» Your instructions:
Reproduce word for word the lines between those holding "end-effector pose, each" and "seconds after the", inclusive, and nothing else from the data below.

Supplied data: Begin

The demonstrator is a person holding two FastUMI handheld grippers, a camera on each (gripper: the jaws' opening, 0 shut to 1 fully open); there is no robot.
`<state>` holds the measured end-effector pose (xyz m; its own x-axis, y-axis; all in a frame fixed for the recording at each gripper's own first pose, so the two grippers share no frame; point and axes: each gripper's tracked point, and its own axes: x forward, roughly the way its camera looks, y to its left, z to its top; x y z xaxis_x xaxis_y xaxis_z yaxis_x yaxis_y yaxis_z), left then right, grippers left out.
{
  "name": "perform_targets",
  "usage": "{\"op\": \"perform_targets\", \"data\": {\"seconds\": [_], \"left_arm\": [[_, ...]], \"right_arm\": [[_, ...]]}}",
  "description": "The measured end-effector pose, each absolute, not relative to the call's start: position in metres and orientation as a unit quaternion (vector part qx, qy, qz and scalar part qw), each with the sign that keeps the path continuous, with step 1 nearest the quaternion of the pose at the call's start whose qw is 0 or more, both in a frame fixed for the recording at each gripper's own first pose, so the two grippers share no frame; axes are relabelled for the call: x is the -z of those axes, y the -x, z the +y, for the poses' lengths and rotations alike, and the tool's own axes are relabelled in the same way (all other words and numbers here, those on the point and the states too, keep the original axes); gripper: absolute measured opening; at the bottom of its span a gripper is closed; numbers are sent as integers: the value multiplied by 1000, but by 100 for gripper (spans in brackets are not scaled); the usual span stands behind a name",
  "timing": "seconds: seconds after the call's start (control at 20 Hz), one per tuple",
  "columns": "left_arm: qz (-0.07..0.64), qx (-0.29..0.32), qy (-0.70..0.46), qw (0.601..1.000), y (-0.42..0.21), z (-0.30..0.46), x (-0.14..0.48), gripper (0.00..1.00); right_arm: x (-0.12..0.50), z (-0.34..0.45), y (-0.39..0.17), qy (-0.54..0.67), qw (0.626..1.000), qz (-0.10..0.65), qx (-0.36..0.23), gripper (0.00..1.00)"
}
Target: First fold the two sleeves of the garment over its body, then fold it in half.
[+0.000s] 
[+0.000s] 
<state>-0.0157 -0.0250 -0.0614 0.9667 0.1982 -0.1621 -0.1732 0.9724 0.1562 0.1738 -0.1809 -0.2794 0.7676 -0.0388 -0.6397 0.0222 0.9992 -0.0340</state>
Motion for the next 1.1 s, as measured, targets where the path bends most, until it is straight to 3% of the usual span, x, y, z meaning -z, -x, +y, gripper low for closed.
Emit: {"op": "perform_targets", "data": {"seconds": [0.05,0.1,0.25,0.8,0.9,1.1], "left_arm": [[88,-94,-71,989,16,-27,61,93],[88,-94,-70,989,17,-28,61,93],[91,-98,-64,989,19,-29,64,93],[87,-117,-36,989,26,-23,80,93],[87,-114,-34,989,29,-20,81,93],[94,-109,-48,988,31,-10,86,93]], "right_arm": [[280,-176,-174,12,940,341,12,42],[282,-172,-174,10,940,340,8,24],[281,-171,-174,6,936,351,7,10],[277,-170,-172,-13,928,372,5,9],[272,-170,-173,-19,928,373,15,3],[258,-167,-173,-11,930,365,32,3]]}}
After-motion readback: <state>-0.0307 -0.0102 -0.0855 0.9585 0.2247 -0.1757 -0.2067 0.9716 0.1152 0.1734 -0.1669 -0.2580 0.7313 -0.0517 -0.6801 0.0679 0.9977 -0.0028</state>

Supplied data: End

» Answer space:
  "description": "The measured end-effector pose, each absolute, not relative to the call's start: position in metres and orientation as a unit quaternion (vector part qx, qy, qz and scalar part qw), each with the sign that keeps the path continuous, with step 1 nearest the quaternion of the pose at the call's start whose qw is 0 or more, both in a frame fixed for the recording at each gripper's own first pose, so the two grippers share no frame; axes are relabelled for the call: x is the -z of those axes, y the -x, z the +y, for the poses' lengths and rotations alike, and the tool's own axes are relabelled in the same way (all other words and numbers here, those on the point and the states too, keep the original axes); gripper: absolute measured opening; at the bottom of its span a gripper is closed; numbers are sent as integers: the value multiplied by 1000, but by 100 for gripper (spans in brackets are not scaled); the usual span stands behind a name",
  "timing": "seconds: seconds after the call's start (control at 20 Hz), one per tuple",

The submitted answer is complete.